What I learned that day was to pay more attention to what I was reading, what I was learning, and how I could make learning a more holistic experience. Throughout the remainder of my law school education, I looked for nuances, procedural issues, and other legal issues that may be present or simultaneously exist but remain unexplained, in the assigned reading. I also challenged myself to think more acutely when a professor engaged in the Socratic method, with either a classmate or with me. It was grueling, but it made me a better student; it also helped me understand everything that I was learning and make connections that I may not have otherwise made.
After this walk down memory lane, I came back to the present and the Miami student’s demands. I marveled, for what felt like the thousandth time, at the prevailing student attitude today, and tried to put my finger on why students seem so different than they were when I graduated just four years ago.
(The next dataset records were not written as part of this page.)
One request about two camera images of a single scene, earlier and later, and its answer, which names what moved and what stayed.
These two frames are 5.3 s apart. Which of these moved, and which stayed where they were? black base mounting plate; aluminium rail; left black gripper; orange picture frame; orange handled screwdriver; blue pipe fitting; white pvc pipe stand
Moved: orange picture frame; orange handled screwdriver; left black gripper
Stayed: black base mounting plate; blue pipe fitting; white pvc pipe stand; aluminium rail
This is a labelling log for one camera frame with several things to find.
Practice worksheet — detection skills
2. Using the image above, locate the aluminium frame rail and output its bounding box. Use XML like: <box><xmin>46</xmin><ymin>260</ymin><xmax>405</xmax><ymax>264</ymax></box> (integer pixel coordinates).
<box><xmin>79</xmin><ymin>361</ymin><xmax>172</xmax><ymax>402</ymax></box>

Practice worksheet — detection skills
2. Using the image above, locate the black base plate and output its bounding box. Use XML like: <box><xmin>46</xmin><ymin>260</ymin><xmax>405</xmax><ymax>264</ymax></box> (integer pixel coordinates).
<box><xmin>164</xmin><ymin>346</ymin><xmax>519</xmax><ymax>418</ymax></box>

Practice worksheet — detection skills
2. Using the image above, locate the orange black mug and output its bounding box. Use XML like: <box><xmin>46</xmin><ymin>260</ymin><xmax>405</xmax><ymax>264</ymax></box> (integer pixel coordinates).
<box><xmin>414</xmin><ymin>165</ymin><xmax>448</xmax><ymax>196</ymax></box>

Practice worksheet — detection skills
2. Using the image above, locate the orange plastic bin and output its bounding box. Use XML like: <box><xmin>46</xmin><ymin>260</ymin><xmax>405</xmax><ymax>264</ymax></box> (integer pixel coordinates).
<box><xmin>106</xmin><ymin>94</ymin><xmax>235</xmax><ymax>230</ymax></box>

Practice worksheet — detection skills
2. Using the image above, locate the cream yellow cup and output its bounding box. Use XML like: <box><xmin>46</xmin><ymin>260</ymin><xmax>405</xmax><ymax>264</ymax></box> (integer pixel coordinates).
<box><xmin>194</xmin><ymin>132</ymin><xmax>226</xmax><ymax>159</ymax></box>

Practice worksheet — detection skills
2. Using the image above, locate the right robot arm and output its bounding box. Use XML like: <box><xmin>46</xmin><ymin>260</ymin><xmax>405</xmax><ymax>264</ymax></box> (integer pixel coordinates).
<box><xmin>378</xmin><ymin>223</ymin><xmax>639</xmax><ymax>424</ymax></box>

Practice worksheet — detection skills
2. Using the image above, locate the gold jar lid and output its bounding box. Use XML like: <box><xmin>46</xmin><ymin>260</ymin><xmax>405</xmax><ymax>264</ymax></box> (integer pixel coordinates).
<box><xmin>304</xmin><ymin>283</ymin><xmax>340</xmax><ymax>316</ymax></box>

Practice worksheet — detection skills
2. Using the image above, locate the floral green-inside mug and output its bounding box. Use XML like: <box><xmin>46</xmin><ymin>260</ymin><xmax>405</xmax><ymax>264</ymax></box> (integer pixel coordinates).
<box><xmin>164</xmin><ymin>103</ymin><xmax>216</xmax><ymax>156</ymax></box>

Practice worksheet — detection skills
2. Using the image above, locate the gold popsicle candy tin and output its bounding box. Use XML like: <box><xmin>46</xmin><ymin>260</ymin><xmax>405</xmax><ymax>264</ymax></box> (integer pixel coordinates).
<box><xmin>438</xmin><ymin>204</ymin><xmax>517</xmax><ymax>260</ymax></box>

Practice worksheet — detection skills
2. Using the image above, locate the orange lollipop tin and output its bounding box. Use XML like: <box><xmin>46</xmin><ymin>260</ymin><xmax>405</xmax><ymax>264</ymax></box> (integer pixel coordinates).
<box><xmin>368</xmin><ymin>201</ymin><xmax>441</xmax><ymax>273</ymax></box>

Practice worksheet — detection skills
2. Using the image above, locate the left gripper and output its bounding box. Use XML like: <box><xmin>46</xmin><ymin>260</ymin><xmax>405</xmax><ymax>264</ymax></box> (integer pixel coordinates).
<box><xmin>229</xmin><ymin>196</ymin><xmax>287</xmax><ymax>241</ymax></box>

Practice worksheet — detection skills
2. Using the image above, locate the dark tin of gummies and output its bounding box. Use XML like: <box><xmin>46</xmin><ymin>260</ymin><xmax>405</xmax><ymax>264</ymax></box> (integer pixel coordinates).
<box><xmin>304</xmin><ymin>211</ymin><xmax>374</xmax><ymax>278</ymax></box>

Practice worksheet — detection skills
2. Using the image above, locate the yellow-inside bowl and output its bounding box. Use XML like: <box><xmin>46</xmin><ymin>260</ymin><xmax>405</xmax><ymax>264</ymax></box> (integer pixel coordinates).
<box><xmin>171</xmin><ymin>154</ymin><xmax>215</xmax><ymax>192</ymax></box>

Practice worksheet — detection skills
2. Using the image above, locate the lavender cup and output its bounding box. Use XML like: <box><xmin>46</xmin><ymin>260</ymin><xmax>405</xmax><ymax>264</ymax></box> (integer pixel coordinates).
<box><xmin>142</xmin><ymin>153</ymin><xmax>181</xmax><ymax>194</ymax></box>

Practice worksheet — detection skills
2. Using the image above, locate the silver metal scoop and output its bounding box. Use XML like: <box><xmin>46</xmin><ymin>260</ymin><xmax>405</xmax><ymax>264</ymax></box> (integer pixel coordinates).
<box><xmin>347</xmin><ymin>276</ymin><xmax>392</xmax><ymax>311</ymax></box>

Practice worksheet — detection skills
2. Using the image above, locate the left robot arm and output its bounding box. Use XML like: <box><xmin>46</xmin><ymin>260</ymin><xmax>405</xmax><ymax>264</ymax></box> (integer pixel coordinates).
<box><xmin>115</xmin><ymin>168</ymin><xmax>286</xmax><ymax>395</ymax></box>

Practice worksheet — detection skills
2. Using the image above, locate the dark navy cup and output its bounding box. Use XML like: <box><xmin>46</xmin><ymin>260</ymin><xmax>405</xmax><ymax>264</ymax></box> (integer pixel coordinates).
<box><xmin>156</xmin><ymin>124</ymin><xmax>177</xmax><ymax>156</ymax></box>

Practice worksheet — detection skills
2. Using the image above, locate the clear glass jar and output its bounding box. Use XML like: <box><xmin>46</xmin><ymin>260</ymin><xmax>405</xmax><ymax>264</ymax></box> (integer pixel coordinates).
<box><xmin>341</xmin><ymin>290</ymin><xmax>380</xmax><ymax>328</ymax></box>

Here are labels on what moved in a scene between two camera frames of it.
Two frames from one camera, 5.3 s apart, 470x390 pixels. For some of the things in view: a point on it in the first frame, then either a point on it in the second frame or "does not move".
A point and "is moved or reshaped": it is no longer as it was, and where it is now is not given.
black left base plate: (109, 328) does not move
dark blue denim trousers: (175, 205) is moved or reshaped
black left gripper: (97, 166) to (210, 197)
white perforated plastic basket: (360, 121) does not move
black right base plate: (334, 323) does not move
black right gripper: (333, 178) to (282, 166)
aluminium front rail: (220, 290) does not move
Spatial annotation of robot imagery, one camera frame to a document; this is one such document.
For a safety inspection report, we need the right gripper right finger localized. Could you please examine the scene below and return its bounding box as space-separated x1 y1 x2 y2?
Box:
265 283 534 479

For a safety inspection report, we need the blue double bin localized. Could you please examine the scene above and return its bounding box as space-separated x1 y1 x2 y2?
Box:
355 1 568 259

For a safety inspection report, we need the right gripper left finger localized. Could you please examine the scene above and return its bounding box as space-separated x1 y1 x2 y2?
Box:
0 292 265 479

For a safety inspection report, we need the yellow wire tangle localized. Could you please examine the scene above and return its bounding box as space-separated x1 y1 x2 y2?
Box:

Can it be the helicoptering phenomenon that has been written about so often? If, somehow, you’ve been spared the results of this fad, it refers to today’s parents hovering over and applauding every move the child makes, with competition a dirty word and age appropriate autonomy deferred.
Law schools teach students how to think critically, use deductive and inductive reasoning, and learn the law as theory and as it is applied. And a funny thing happens when the helicoptered children enter a learning institution that employs the same method of education as it did one hundred years ago. The students are indignant. The method they are reacting to is the Socratic method.
The Socratic method is not only one of the oldest styles of teaching; it is one of the most arduous styles of learning. Although this method is anxiety-provoking, intense, and rigid, it does prepare future attorneys to be able to meet the demands of the profession. It trains us to discern relevant facts from a sea of facts, to find laws on point that will guide an issue or claim, and most importantly, to help our clients. Law school is not about endless discussions on how students feel about the law, and writing heartfelt essays on exams. Law school is hard. It has to be; anything less than that would be a disservice to future clients.
So, what’s going on at the University of Miami that’s so special that the students need a Bill of Rights? From what I can discern, nothing. The professors there are requiring that students know black letter law, case law, how stare decisis works…and to think. And last I checked, that’s part of the process. As a law student, you are required to teach yourself as much about the law as you can, and your professor is required to help you teach yourself how to do it.
Instead of spending time being outraged about how they are treated and drafting a Bill of Rights, students today would often do better to do a better job drafting their assignments. Or studying. Or thinking.